§ **ABOUT THIS TASK**: Please tally the lines below that contain the string "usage" and reply with that figure only.

(Extracted data entries)
● ● ●
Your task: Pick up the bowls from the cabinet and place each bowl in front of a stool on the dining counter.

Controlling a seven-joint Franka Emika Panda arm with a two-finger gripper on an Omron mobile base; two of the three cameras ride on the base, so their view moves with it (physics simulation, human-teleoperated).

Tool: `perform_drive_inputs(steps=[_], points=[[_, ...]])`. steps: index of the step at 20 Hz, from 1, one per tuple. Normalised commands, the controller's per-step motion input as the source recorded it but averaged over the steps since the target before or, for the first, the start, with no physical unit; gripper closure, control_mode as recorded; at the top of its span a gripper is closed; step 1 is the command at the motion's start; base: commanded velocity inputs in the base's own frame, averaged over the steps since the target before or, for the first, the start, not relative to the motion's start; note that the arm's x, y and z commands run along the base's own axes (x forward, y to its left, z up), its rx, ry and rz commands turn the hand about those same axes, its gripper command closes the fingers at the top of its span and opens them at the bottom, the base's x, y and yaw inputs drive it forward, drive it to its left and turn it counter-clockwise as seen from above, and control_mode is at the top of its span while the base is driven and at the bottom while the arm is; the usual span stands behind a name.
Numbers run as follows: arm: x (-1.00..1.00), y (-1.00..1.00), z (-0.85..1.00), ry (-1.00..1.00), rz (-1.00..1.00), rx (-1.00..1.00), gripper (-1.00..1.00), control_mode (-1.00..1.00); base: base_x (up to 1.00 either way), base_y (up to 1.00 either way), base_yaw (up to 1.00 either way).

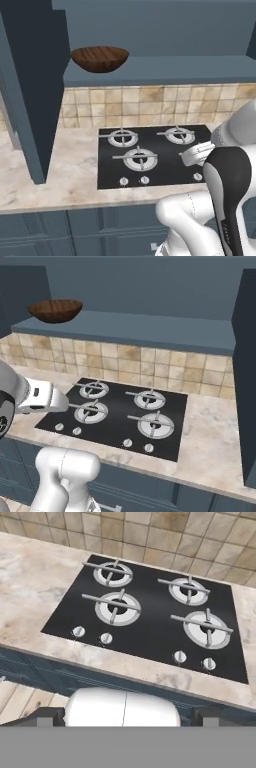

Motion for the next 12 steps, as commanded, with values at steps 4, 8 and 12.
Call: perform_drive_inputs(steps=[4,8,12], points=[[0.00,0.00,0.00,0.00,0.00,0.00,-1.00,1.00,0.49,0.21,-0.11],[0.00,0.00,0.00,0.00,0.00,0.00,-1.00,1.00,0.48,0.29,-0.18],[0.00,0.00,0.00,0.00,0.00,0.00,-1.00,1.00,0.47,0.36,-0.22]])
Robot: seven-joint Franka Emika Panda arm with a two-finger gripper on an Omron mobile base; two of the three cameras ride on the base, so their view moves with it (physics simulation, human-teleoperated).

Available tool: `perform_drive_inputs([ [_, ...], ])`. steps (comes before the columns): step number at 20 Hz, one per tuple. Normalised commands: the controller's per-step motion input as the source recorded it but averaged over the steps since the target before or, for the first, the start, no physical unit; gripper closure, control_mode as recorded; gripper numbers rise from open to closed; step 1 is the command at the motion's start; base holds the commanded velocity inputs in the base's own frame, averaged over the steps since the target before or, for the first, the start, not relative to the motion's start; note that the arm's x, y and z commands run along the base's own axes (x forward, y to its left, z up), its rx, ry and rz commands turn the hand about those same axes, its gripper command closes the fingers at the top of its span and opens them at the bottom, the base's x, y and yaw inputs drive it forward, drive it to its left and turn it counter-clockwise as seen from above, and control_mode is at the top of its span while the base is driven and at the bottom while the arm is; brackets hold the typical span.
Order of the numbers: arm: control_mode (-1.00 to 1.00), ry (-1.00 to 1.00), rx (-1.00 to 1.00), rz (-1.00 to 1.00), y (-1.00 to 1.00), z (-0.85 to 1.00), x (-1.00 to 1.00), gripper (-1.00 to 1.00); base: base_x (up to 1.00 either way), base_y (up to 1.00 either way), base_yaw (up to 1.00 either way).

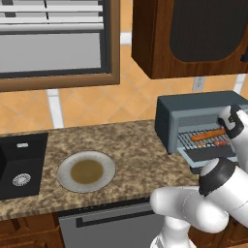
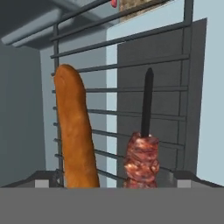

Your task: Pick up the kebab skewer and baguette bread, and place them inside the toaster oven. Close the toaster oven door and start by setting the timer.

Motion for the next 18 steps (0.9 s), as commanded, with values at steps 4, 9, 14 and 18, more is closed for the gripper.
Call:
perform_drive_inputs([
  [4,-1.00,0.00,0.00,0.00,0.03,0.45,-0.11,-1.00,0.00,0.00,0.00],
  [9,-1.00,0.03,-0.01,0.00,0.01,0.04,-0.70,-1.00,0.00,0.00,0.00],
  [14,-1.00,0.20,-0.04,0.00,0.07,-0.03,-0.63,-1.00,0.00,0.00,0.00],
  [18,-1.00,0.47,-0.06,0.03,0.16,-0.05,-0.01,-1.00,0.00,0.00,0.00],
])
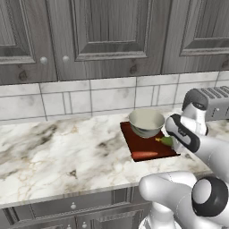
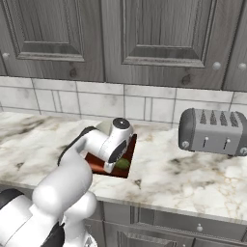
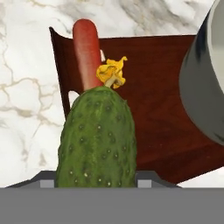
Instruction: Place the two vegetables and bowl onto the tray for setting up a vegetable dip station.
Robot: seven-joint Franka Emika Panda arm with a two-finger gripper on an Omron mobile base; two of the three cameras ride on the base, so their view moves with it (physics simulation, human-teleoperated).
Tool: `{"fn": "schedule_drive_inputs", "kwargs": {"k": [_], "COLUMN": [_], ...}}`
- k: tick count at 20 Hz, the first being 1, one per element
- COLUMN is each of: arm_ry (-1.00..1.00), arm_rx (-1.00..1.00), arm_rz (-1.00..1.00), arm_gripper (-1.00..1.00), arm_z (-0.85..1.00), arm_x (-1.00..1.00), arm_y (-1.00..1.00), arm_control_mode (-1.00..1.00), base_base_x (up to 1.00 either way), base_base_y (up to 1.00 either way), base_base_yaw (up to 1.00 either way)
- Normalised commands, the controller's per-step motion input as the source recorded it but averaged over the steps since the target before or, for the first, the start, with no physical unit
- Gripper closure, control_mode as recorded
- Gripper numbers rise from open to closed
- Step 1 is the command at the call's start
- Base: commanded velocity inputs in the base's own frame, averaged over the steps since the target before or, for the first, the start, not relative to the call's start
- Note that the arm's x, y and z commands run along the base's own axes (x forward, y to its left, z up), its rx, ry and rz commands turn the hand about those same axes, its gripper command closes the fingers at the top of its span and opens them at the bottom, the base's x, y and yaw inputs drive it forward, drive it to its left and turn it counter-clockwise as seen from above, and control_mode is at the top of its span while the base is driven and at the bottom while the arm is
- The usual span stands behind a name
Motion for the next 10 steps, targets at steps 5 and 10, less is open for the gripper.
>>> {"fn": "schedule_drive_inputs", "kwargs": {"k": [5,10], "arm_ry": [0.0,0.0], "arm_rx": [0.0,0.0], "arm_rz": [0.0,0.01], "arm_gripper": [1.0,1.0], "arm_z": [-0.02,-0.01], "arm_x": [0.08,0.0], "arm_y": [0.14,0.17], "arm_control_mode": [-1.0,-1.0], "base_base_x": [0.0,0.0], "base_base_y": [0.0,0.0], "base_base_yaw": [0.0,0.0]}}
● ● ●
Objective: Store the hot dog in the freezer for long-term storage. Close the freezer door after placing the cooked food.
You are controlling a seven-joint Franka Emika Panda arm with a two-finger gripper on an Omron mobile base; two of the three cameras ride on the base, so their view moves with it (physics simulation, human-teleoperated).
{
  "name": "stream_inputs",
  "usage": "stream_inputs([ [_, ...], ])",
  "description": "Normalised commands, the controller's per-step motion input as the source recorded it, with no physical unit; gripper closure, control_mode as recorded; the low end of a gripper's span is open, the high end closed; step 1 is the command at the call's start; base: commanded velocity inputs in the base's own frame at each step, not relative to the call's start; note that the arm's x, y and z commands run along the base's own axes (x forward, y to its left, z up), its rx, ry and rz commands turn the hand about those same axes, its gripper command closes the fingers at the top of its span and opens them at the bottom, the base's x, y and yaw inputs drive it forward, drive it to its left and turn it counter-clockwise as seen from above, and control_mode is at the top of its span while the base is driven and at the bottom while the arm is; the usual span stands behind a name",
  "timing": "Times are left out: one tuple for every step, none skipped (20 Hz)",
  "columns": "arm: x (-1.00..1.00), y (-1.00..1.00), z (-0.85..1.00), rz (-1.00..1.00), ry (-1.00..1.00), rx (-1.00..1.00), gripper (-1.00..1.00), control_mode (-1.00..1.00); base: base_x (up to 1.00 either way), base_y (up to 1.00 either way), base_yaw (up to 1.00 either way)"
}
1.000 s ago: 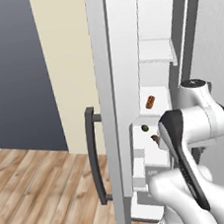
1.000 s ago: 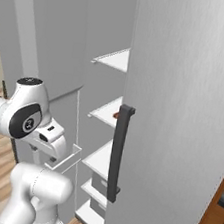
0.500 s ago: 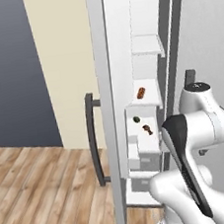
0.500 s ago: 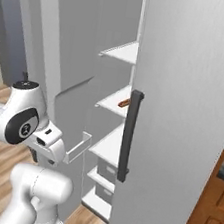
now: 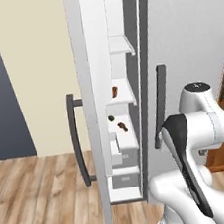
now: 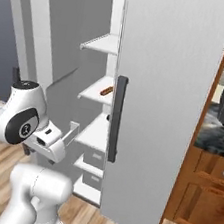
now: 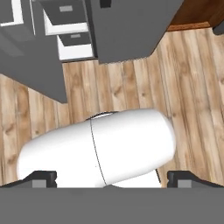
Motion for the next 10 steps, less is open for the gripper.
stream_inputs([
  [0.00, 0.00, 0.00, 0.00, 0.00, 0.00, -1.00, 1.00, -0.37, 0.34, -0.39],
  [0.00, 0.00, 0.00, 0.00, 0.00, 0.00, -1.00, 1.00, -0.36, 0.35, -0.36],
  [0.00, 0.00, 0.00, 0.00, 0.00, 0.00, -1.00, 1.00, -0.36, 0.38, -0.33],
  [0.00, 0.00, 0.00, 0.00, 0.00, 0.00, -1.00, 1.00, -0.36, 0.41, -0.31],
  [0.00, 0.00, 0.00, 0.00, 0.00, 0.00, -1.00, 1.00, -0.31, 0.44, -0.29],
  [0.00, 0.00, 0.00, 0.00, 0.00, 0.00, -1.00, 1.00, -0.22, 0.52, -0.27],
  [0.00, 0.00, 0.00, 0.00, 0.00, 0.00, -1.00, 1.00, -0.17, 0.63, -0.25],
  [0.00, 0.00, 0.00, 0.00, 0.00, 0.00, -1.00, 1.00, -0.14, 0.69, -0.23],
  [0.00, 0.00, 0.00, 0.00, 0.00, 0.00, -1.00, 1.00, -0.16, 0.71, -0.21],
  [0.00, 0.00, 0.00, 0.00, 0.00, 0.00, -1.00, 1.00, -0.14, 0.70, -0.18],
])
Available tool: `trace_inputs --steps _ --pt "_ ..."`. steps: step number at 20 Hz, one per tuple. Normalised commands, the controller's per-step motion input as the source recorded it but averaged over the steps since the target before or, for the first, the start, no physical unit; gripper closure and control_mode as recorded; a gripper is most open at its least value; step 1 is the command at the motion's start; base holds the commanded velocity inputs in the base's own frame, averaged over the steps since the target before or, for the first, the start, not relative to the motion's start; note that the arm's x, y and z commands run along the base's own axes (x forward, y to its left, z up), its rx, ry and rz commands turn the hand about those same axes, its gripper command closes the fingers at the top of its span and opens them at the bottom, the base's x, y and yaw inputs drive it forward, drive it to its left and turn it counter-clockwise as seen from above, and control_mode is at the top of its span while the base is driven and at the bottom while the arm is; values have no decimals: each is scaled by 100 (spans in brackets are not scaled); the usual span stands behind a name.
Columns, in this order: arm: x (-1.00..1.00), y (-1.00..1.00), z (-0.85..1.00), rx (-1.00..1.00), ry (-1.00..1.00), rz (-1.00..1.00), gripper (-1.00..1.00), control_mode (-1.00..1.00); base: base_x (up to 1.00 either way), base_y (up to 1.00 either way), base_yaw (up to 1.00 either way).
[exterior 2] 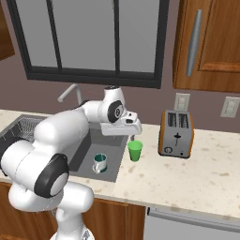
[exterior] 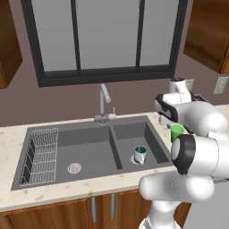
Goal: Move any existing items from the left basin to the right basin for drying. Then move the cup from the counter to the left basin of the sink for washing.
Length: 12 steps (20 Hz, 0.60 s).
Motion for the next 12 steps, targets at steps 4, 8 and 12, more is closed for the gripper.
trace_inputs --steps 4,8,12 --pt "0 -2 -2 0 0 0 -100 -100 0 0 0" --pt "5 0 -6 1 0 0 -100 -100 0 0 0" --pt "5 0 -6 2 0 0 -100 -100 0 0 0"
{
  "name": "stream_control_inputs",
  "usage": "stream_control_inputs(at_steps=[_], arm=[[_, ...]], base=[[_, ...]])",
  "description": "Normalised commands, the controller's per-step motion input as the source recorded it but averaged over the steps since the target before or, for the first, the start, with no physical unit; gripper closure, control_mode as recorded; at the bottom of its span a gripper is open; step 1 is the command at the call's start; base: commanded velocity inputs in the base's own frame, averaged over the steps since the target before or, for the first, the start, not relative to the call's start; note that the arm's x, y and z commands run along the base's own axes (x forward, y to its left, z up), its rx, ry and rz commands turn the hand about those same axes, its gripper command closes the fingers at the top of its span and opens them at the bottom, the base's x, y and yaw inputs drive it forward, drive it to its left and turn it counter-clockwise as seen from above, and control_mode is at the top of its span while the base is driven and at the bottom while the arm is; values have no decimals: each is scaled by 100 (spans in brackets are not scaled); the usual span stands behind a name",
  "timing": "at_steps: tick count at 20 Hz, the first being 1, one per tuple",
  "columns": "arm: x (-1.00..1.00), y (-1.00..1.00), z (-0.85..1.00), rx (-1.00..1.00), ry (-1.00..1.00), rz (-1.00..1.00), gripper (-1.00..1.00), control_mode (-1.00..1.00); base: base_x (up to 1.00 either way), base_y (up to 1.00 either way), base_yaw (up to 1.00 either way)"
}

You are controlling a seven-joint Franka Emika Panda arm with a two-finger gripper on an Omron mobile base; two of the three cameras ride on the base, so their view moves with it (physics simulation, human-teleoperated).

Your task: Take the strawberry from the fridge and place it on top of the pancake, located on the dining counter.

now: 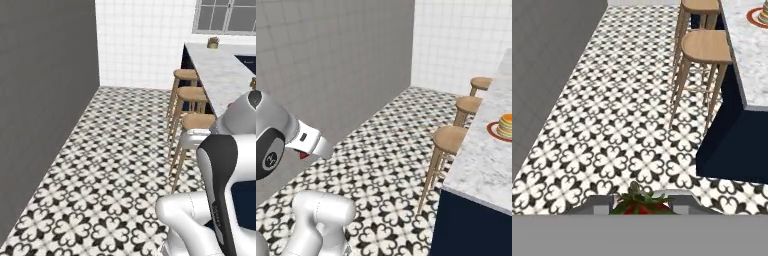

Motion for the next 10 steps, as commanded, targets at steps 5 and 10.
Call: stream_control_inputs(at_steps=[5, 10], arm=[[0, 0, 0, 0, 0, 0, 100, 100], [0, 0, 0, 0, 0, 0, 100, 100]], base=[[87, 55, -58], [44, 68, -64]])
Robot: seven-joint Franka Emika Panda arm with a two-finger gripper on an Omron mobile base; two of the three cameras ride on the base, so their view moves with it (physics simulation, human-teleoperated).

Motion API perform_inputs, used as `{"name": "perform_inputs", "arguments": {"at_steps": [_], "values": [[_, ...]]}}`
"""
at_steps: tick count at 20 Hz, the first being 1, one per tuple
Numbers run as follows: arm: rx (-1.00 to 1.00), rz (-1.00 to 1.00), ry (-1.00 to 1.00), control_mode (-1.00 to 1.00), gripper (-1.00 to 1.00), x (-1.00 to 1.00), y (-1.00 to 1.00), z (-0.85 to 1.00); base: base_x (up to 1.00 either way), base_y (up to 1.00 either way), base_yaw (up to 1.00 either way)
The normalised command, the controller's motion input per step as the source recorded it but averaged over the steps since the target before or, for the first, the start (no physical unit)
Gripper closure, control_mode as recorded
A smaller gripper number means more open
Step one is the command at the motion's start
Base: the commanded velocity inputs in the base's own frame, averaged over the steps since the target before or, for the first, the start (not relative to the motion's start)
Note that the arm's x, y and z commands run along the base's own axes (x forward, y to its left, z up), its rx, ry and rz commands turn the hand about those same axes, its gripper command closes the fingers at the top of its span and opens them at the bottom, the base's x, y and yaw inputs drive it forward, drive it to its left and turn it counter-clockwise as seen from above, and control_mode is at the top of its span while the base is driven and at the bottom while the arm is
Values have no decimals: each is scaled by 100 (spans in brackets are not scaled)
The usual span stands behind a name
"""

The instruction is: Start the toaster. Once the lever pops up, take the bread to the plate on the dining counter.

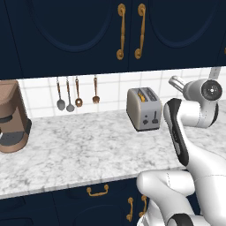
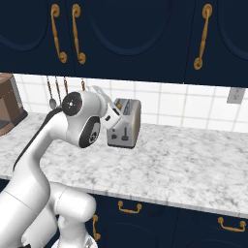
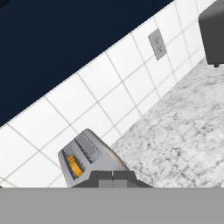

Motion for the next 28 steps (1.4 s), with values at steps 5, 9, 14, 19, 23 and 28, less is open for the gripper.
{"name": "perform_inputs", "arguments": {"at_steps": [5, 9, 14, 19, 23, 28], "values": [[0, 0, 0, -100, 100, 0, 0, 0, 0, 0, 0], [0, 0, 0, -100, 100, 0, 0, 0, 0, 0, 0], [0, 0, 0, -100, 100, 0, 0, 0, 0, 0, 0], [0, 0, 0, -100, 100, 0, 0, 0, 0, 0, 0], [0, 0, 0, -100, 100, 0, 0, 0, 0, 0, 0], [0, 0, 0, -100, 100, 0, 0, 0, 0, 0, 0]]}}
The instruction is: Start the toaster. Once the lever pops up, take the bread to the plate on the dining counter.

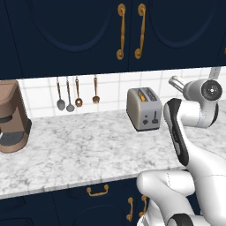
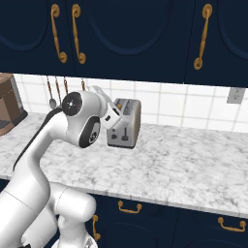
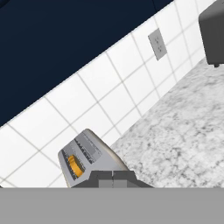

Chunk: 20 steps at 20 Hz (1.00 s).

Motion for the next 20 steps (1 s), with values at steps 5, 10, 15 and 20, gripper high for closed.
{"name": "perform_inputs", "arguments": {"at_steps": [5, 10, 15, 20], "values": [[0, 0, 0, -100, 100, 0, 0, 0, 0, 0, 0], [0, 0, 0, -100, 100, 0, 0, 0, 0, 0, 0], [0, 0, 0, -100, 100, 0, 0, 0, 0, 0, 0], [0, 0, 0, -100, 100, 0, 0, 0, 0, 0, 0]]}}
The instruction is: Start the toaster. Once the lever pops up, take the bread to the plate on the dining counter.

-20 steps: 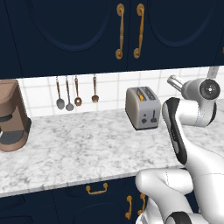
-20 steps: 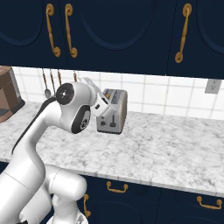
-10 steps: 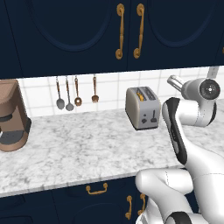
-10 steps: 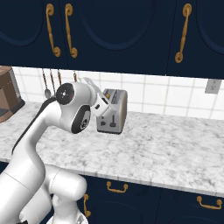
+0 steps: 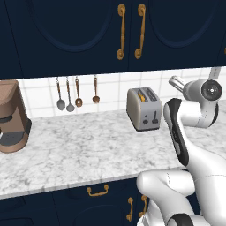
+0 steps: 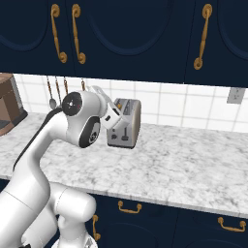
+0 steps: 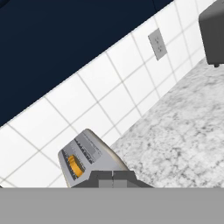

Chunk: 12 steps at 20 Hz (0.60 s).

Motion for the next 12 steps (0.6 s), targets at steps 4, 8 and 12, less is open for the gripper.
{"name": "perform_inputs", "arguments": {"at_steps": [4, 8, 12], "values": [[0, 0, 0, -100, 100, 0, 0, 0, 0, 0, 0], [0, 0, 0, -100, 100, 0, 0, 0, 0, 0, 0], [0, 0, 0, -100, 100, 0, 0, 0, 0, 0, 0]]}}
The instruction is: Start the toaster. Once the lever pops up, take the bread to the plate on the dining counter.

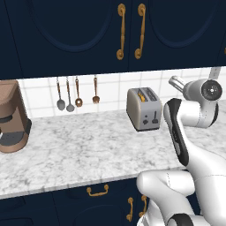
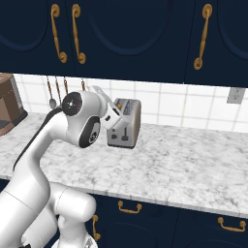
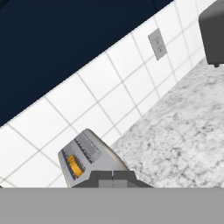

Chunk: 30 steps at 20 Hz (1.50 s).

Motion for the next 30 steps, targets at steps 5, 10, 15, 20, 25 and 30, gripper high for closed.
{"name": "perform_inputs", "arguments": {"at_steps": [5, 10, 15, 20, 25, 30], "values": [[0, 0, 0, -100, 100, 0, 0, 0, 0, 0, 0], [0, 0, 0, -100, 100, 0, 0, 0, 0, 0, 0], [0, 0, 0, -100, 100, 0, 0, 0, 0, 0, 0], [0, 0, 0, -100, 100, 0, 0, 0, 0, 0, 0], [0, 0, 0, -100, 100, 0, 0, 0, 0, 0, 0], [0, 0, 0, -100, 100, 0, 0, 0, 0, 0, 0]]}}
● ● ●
§ **RESPONSE FOR THIS EXERCISE**: 2